**EXERCISE INSTRUCTIONS:**
Where the string "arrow" occurs in the material below, report the whole line.

**GIVEN MATERIAL:**
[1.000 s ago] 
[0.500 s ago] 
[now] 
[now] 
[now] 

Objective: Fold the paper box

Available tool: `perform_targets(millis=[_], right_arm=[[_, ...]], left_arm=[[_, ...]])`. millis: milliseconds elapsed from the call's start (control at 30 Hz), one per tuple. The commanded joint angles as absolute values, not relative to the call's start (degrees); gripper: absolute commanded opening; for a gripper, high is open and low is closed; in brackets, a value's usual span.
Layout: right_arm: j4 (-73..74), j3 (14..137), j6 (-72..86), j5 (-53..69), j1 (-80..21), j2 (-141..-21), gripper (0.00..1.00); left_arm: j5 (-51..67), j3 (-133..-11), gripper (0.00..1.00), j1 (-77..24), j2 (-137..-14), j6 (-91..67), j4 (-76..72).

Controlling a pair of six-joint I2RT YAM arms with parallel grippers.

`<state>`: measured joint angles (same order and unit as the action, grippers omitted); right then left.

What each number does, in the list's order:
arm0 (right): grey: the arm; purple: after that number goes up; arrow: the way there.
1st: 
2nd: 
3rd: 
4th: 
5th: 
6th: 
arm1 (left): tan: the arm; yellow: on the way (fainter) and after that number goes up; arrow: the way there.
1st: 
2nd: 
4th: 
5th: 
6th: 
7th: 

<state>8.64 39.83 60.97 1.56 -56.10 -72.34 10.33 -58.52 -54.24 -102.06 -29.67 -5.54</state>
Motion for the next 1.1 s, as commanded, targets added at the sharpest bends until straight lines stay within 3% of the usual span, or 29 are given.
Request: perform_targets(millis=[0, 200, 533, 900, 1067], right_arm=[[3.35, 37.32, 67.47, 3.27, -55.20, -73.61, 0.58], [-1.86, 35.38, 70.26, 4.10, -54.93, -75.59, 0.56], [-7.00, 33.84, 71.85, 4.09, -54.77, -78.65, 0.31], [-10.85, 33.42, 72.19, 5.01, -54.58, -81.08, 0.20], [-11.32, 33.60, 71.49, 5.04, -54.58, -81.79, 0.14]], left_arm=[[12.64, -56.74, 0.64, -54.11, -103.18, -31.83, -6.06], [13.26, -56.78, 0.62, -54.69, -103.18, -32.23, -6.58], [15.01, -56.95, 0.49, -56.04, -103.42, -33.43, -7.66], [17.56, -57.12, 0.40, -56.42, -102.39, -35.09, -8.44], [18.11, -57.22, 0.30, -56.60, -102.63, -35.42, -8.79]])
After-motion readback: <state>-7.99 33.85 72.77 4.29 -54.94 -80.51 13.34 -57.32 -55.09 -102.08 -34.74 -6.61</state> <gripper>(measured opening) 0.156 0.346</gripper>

**OUTPUT:**
arm0 (right): grey: the arm; purple: after that number goes up; arrow: the way there.
arm1 (left): tan: the arm; yellow: on the way (fainter) and after that number goes up; arrow: the way there.

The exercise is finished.